[Directions for this task] Transcribe the data in full, keeping each line exactly as it appears.

[Dataset section]
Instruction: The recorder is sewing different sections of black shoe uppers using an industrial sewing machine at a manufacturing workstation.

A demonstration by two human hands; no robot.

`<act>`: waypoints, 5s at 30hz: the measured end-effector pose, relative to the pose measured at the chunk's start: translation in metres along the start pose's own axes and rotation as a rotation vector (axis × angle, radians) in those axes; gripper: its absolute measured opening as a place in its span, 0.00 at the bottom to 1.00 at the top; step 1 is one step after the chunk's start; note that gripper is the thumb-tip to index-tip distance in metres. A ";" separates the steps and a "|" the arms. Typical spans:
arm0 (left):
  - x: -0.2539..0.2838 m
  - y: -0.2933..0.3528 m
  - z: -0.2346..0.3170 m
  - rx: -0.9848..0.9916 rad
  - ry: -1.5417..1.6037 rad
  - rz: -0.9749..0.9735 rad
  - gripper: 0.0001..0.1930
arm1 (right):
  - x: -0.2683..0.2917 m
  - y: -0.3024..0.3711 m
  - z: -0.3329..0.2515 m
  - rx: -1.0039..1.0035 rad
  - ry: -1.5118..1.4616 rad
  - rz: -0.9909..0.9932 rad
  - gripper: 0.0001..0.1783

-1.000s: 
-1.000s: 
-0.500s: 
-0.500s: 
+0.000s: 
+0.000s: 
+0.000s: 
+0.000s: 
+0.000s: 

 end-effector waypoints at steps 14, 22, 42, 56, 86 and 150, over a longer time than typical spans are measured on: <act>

[Written solution]
Instruction: The recorder is sewing different sections of black shoe uppers using an industrial sewing machine at a manufacturing workstation.

A demonstration by two human hands; no robot.

`<act>`: waypoints, 5s at 30hz: the measured end-effector pose, relative to the pose measured at the chunk's start: translation in metres along the start pose's own axes and rotation as a rotation vector (axis × angle, radians) in those axes; gripper: its absolute measured opening as a place in its span, 0.00 at the bottom to 1.00 at the top; step 1 is one step after the chunk's start; note that gripper is the thumb-tip to index-tip distance in metres. A ";" separates the steps and a "|" the arms. Typical spans:
arm0 (left):
  - x: -0.2539..0.2838 m
  - y: -0.2933..0.3528 m
  - z: -0.2346..0.3170 m
  - rx: -0.9848..0.9916 rad
  - ry: -1.5417..1.6037 rad
  - rz: -0.9749..0.9735 rad
  - gripper: 0.0001..0.1930
arm1 (right):
  - x: -0.2683..0.2917 m
  - y: -0.3024..0.3711 m
  - z: -0.3329..0.2515 m
  - rx: -1.0039..1.0035 rad
  - ry: -1.5118..1.4616 rad
  - rz: -0.9909..0.9932 rad
  - gripper: 0.0001..0.1783

-1.000s: 
-1.000s: 
-0.500s: 
-0.500s: 
+0.000s: 
+0.000s: 
+0.000s: 
+0.000s: 
+0.000s: 

 end-effector waypoints at steps 14, 22, 42, 56, 86 and 150, over a longer time than typical spans are measured on: <act>

That completes the response to the exercise.